The brain, of course, relies on adequate supplies of oxygen and nutrients to maintain itself and resist the depredations of aging. If sitting too long is compromising those supplies, then it stands to reason that our delicate cortical structures will have trouble maintaining the volume and density they had when we were young, Siddarth said.
So the message is clear.  Prolonged sitting is bad.  So get up.  Prabha Siddarth, Ph.D, lead author of the UCLA study, and LA Times' reviewer, Healy, both insist that you get up.  And if you sit long hours during the day, set hourly alarms or email notices on your computer to remind you to get up off your arse. 
For those looking to keep their brains plump and their memories sharp, Siddarth said the message is clear: Get up. Pace while talking on the phone, dance with your headphones on, take a walk at lunch. And if you're at a computer all day, set hourly alarms that remind you to stand and march around.
Okay, so we know that prolonged sitting is bad for our health.  But we already knew this.  Remeber those cross-country treks in the old station wagon in mid-August.  Yeah, that one through Yuma, Arizona, where after driving for 2 hours in the Sonoran Desert, you asked to stop at any gas station or rest stop . . . just to stretch your legs.  There still is one point made in the study that bothers me.  It's "that physical activity, even at high levels, does not offset the harmful effects of sitting for extended periods."  Really?  Exercise cannot replenish brain volume?  Is she sure?  Is she positive?  What about stroke victims?  Don't doctors recommend exercise and better nutrition to get them back to work or to function?  Ditto with brain injured folks, like athletes.  
Now for the good news.  Took you long enough. 
Your brain volume changes through your lifetime.  It's not a one way trip to Hell in a handbasket or as a basket case.  Now the first sentence of the first article I find at NCBI on brain volume states this
Physical exercise has been shown to increase brain volume and improve cognition in randomized trials of non-demented elderly.
Which fits in with the lead author's recommendation to "Pace while talking on the phone, dance with your headphones on, take a walk at lunch."  

DANCE, WALK, TAKE A HIKE
But the study on prolonged sitting was done independent of examining mitigating factors, like exercise and diet, and instead relied on patient reporting.  But that in no way diminishes or devalues the importance of her finding and the lesson drawn from the study: GET UP AND GET MOVING.  That same NCBI report on brain volume concludes
On the basis of published findings showing growth of brain volume with a physical exercise intervention [], we hypothesized that the Walking [aerobic exercise] and Tai Chi [non-aerobic] exercise groups would demonstrate increases in brain volume when compared with the No Intervention group. We further hypothesized that those who walked faster would benefit more than those who walked slower.
So increases in brain volume COMPARED TO . . .  the non-intervention group.  When I walk in the mornings, I see several large groups of Chinese men and women in red T-shirts and white slacks stepping, moving through the air, reaching, and choreographing Tai Chi moves on the morning lawn accompanied by Chinese renditions of mid-century American and English rock-n-roll.  

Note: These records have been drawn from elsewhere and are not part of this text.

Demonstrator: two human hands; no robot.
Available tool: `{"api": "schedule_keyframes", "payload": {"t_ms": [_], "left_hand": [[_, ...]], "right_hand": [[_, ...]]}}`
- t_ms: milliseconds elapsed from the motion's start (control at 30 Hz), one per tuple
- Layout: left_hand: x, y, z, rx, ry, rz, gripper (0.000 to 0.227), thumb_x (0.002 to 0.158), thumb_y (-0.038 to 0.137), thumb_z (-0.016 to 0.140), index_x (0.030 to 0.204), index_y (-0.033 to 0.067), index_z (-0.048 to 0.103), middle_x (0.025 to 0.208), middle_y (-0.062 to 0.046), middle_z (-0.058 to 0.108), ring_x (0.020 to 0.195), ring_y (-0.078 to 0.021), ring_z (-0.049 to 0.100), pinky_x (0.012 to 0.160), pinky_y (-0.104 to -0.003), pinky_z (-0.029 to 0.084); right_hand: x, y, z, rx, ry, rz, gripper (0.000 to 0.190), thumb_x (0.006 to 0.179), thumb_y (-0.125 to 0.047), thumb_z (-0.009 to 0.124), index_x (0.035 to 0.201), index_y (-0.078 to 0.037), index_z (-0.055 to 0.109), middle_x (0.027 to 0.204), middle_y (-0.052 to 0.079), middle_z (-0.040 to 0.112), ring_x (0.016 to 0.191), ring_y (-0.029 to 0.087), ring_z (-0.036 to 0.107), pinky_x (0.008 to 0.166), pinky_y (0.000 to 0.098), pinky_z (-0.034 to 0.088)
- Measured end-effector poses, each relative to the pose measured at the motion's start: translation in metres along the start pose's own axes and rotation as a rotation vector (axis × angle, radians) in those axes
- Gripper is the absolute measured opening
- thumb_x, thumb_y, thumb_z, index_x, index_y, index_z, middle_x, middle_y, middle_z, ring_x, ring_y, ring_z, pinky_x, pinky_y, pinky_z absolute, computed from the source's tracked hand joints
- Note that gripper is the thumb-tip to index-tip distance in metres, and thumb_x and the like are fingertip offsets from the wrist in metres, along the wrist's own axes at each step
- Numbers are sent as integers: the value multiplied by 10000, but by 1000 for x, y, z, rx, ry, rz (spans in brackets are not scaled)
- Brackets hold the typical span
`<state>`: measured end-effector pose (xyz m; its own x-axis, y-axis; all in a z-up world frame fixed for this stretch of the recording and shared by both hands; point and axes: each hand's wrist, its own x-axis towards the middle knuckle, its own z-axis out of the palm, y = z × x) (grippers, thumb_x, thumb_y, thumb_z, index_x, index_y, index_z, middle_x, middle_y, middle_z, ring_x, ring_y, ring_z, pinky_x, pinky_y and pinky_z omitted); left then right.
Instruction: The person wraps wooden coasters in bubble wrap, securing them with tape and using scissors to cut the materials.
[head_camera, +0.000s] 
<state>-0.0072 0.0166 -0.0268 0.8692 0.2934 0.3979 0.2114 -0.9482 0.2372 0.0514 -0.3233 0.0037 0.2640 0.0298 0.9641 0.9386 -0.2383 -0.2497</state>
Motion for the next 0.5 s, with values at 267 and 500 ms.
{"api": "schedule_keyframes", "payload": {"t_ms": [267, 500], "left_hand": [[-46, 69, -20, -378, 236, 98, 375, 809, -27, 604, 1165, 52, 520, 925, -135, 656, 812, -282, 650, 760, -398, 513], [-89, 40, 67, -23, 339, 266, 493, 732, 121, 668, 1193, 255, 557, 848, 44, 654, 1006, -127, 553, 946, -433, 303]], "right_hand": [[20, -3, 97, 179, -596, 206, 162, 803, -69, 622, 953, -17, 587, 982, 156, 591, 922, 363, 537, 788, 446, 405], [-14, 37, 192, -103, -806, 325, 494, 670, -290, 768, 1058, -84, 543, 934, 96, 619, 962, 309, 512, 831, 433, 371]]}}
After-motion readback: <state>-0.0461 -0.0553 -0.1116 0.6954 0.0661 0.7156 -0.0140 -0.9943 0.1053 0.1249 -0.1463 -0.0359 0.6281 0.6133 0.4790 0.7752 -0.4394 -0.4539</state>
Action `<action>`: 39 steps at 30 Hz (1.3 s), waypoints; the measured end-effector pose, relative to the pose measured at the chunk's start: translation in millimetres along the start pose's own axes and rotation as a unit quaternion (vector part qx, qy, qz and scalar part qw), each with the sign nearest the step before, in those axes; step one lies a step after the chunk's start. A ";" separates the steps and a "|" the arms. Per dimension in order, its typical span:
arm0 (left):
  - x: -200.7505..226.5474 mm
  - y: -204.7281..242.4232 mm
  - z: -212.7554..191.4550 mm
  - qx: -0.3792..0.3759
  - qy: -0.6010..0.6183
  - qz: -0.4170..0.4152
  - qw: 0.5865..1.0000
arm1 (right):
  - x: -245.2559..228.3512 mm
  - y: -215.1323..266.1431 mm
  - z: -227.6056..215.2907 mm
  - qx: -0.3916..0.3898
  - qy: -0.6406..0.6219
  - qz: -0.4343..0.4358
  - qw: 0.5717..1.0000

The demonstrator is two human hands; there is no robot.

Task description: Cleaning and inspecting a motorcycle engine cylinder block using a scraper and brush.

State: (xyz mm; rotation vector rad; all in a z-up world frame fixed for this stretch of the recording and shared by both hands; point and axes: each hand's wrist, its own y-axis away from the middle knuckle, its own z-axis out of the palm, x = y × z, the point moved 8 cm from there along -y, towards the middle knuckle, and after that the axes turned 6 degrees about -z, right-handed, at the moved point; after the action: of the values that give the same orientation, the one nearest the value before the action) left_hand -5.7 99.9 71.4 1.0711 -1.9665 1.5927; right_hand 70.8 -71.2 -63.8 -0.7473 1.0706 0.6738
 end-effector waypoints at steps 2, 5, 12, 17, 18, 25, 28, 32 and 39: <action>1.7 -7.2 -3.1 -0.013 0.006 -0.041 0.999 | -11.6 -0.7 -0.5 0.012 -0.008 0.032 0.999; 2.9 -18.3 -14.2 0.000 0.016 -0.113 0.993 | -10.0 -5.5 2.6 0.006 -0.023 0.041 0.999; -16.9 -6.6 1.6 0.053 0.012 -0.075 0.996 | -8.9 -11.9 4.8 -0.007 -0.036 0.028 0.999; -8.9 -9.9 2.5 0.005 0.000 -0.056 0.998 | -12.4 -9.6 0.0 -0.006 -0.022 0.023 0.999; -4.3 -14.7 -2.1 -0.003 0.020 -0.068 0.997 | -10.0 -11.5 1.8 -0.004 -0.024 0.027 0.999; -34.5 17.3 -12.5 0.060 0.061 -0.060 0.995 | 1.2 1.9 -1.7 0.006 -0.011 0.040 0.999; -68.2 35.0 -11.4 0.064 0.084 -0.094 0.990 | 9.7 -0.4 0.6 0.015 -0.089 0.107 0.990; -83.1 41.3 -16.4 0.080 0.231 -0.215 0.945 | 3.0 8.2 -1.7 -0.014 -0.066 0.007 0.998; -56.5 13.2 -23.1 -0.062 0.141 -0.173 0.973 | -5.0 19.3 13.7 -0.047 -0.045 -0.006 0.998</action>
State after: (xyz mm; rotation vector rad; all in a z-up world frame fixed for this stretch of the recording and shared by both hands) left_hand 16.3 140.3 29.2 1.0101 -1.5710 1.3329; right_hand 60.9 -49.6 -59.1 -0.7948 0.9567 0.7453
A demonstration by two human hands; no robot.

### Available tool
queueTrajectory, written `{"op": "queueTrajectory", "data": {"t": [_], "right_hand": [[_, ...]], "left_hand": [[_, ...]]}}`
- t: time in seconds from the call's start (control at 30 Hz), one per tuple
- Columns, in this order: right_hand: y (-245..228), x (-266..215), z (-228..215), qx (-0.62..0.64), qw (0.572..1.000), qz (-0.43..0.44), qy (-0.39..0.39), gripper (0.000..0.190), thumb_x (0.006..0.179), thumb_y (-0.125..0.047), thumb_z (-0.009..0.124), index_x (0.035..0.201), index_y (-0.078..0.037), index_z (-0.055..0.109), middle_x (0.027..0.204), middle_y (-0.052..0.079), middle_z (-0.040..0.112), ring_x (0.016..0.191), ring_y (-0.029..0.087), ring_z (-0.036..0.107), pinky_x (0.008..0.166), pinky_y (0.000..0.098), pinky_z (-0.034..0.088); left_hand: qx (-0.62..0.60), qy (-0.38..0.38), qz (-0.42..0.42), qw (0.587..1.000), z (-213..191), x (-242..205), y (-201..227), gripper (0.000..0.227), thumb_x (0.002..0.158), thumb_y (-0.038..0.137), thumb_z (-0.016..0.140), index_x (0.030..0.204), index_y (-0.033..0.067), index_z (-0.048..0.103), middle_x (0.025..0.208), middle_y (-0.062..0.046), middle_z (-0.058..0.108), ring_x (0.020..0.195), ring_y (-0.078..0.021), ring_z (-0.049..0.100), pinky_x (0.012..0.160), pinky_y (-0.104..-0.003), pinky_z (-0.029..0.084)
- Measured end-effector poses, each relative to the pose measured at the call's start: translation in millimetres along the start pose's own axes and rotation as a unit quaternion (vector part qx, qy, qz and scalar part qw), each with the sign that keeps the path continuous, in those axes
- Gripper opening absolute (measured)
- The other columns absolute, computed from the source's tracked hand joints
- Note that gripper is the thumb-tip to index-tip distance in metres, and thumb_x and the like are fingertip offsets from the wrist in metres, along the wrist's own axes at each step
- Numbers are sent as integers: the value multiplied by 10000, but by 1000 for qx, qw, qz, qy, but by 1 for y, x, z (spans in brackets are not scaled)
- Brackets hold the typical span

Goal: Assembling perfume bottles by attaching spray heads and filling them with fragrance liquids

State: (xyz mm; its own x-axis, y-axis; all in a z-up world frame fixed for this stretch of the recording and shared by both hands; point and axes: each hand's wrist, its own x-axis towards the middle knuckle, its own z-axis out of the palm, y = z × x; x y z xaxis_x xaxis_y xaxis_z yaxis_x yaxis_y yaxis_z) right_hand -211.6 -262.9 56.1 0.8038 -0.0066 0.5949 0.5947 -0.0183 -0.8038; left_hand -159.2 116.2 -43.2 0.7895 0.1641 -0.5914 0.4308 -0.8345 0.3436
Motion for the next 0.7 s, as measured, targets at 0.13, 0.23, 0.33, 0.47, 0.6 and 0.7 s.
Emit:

A word on Tai Chi from that same article. 
The finding that a presumably less aerobic form of exercise, Tai Chi, had the greatest effect on brain growth and cognitive performance was unexpected, although modest gains in aerobic fitness have been demonstrated in clinical trials comparing Tai Chi participants to no intervention []. Tai Chi, which has been described as a type of moving meditation [], requires continuous and sustained attention to maintenance of posture.
What does the Medial Temporal Lobe do that makes it so important? 
It's "essential for declarative memory (conscious memory for facts and events)." 
The medial temporal lobe includes a system of anatomically related structures that are essential for declarative memory (conscious memory for facts and events). The system consists of the hippocampal region (CA fields, dentate gyrus, and subicular complex) and the adjacent perirhinal, entorhinal, and parahippocampal cortices.  [. . . ] this system (a) is principally concerned with memory, (b) operates with neocortex to establish and maintain long-term memory, and (c) ultimately, through a process of consolidation, becomes independent of long-term memory, though questions remain about the role of perirhinal and parahippocampal cortices in this process and about spatial memory in rodents.

Notice how your brain is almost shaped like a mushroom cloud.  It's explosive.  

NUTRITIONAL REPAIR
Yes, there is hope; in fact, beyond hope, antidotes to this reduction in size.  I don't know how many times I've written here about Benfotiamine.  You can see its benefits here and here.  And two, I would get started on an exercise program that targets the brain.  If your joints are a bit crippled, try IP6 to loosen them up.  Benfotiamine should be considered part of a daily brain regimen.  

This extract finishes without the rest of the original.